Grieving a Divorce: Grief Themes Rather Than Stages

The themes I identify (in no particular order) below stem from patterns communicated by those who have navigated and grieved (or are currently) a divorce and ones I have guided many clients through. Please keep in mind, as with anything within mental health, you may not resonate with all of these. That is okay! The goal of these themes are to encourage and help you shift your grief process away from stages, as well as reduce any sort of isolation or loss sense of direction you might be experiencing.

  • Identity Loss: one of the most common obstacles of divorce is wondering “who am I now?” You’ve functioned as a married individual/spouse for an extended period of time; you are now entering (or have entered) into a world in which a big part of your identity looks different. This can lead to a lost sense of self.

  • Conflicting Emotions: more often than not, those who have navigated or are currently navigating a divorce have questioned their feelings of sadness and grief when they know a divorce is for the best. It may sound something like “this marriage wasn’t healthy, why am I so sad?” It’s natural to feel sad even though you know this is the best course of action; both can be true at the same time.

  • Now What?: Grief and loss (rather from a death or non-death loss) create a void that results in people questions “what is life supposed to look like now?” Whether the individual is questioning how they will carry on or they’re feeling a sense of hopefulness on what’s possible, grief can bring a sense of uncertainty on which direction to take.

Grieving a Divorce: Prompting Questions

Now that we’ve identified a few themes you may experience within the divorce process, let’s talk about a few prompting questions. My hope for you with these questions is to begin exploring where your obstacles lie and the work you can engage in to become a better version of your best self. ***Remember!!! No answers to these questions are still answers. This can still help give perspective into where you are within your healing and growth journey.

  • Identity Loss Prompting Question: In regards to your identity (i.e. your sense of self), what do you feel you’re losing due to the divorce?

  • Conflicting Emotions Prompting Question: What conflicting emotions are you experiencing?

  • "Now What?” Prompting Question: When thinking about your life moving forward, do you feel hopeful or helpless?

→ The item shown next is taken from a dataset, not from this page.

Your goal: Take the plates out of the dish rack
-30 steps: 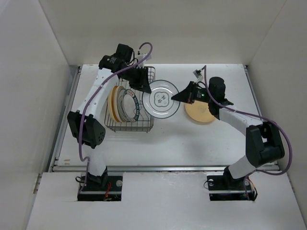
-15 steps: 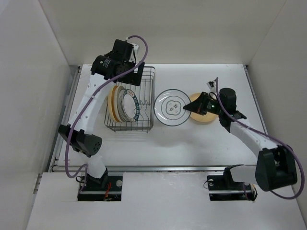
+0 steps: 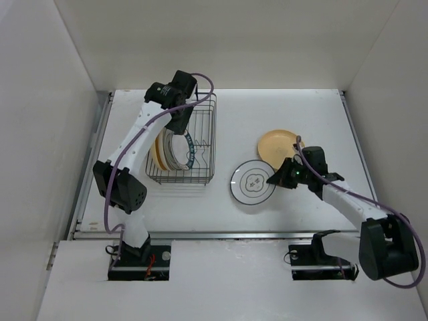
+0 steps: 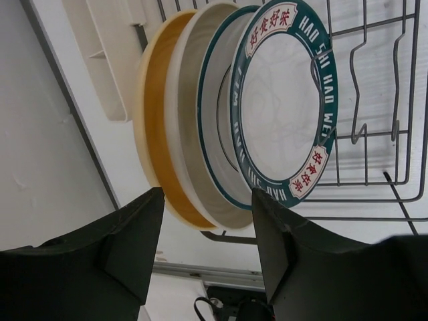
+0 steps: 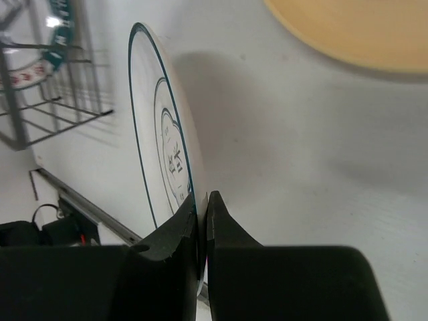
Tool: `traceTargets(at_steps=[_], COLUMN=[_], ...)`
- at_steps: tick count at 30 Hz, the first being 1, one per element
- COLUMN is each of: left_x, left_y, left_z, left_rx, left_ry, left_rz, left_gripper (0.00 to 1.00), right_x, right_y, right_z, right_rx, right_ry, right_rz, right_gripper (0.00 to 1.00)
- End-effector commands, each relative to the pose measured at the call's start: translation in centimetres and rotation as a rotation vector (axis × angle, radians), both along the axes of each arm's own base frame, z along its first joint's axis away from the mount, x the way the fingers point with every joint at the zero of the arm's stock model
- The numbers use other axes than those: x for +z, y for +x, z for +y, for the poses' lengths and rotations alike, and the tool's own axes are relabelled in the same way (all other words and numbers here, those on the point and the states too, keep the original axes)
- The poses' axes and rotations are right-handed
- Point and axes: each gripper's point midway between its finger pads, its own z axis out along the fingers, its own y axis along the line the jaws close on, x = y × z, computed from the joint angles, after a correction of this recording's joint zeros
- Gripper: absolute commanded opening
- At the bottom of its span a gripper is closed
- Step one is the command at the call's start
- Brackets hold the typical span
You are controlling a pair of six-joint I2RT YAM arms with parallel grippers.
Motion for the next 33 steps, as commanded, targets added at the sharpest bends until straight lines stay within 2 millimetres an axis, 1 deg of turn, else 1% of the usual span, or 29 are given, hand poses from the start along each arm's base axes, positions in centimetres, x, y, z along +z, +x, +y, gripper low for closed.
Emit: traceTargets(at_steps=[1, 2, 3, 5, 6, 7, 8, 9, 10, 11, 12, 13, 14, 15, 16, 17, 18, 19, 20, 22, 24, 25, 26, 27, 29, 30, 31, 32, 33], left_x=[0.5, 0.8, 0.4, 0.5, 0.0, -0.3, -0.3, -0.8, -1.0, -1.4, -1.1, -1.5, -1.5, -1.5, -1.6, -1.4, -1.1, -1.1, -0.9, -0.9, -1.1, -1.7, -2.0, -2.6, -3.3, -3.6, -4.1, -4.1, -4.5], left_y=[-0.4, -0.3, -0.2, -0.4, -0.3, -0.2, -0.4, -0.4, -0.4, -0.6, -0.8, -0.7, -0.8, -0.8, -0.8, -0.8, -0.9, -0.7, -1.0, -0.9, -0.7, -0.7, -0.5, -0.3, -0.4, -0.3, -0.2, -0.1, 0.0], left_z=[0.3, 0.3, -0.1, 0.2, -0.2, -0.3, -0.2, -0.6, -0.6, -0.9, -0.8, -0.9, -1.2, -1.2, -1.4, -1.7, -1.6, -1.9, -2.3, -2.6, -2.4, -2.2, -2.0, -2.0, -1.9, -2.0, -2.1, -1.9, -1.9], left_rx=[-0.007, -0.015, -0.024, -0.029, -0.04, -0.04, -0.048, -0.057, -0.058, -0.069, -0.069, -0.069, -0.079, -0.079, -0.084, -0.088, -0.088, -0.092, -0.115, -0.119, -0.112, -0.107, -0.102, -0.091, -0.092, -0.092, -0.092, -0.089, -0.089], left_ry=[0.028, 0.029, 0.034, 0.052, 0.058, 0.062, 0.071, 0.077, 0.084, 0.092, 0.095, 0.099, 0.1, 0.1, 0.088, 0.074, 0.07, 0.056, 0.046, 0.034, 0.052, 0.075, 0.091, 0.103, 0.117, 0.121, 0.128, 0.137, 0.143], left_rz=[-0.009, -0.015, -0.006, 0.0, 0.011, 0.019, 0.03, 0.041, 0.055, 0.071, 0.075, 0.084, 0.084, 0.084, 0.09, 0.087, 0.078, 0.073, 0.072, 0.067, 0.069, 0.09, 0.094, 0.104, 0.132, 0.14, 0.153, 0.149, 0.16], left_gripper=[0.52, 0.52, 0.53, 0.54, 0.56, 0.56, 0.57, 0.57, 0.57, 0.57, 0.57, 0.57, 0.56, 0.56, 0.55, 0.55, 0.55, 0.55, 0.55, 0.55, 0.55, 0.55, 0.55, 0.55, 0.55, 0.55, 0.55, 0.55, 0.55], right_x=[-1.4, -1.8, -2.1, -3.4, -3.8, -4.4, -5.4, -5.6, -6.1, -6.8, -6.9, -7.1, -7.5, -7.3, -7.5, -7.7, -7.2, -7.1, -7.3, -6.7, -6.5, -6.3, -5.6, -5.4, -4.2, -3.9, -3.0, -2.7, -2.3], right_y=[0.8, 0.7, 0.9, 0.3, 0.4, 0.2, 0.0, 0.0, 0.0, -0.3, -0.2, -0.1, -0.3, 0.0, -0.1, -0.3, 0.0, 0.1, -0.4, 0.1, 0.0, -0.2, 0.3, 0.3, 0.8, 1.1, 1.4, 1.4, 1.6], right_z=[-0.3, -0.1, 0.1, 0.6, 0.6, 0.6, 0.6, 0.6, 0.4, 0.2, 0.1, -0.1, -0.5, -0.7, -0.9, -1.6, -2.0, -2.2, -2.8, -3.1, -3.3, -3.3, -3.4, -3.4, -3.7, -3.6, -3.3, -3.3, -2.9], right_rx=[-0.011, 0.001, 0.01, 0.048, 0.048, 0.048, 0.047, 0.047, 0.039, 0.032, 0.025, 0.018, 0.001, -0.009, -0.018, -0.045, -0.063, -0.073, -0.09, -0.111, -0.117, -0.115, -0.134, -0.136, -0.153, -0.155, -0.151, -0.152, -0.143], right_ry=[-0.024, -0.015, -0.007, 0.01, 0.009, 0.005, -0.001, -0.003, -0.015, -0.027, -0.035, -0.047, -0.071, -0.081, -0.095, -0.132, -0.15, -0.176, -0.205, -0.234, -0.257, -0.265, -0.267, -0.282, -0.304, -0.301, -0.302, -0.298, -0.295], right_rz=[0.008, 0.023, 0.027, 0.083, 0.094, 0.114, 0.15, 0.165, 0.177, 0.207, 0.206, 0.221, 0.237, 0.229, 0.237, 0.249, 0.232, 0.228, 0.246, 0.215, 0.219, 0.214, 0.201, 0.201, 0.172, 0.164, 0.142, 0.13, 0.117], right_gripper=[0.0, 0.0, 0.0, 0.05, 0.07, 0.09, 0.11, 0.15, 0.28, 0.37, 0.45, 0.57, 0.62, 0.66, 0.69, 0.73, 0.77, 0.84, 0.89, 0.91, 0.92, 0.92, 0.92, 0.92, 0.92, 0.92, 0.92, 0.92, 0.92])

As I mentioned before, these themes stem from patterns I’ve seen come in and out of my office time and time again. This does not cover all experiences! I encourage you to take the identified themes and prompting questions to help you determine what feels true for you, as well as possibly discover a theme that was not identified above. If you’re feeling stuck and/or want guidance through your own divorce grief process, I encourage you to schedule your FREE 15 minute phone consultation to learn about what our time working together might look like.

Here’s to living a better life as your best self.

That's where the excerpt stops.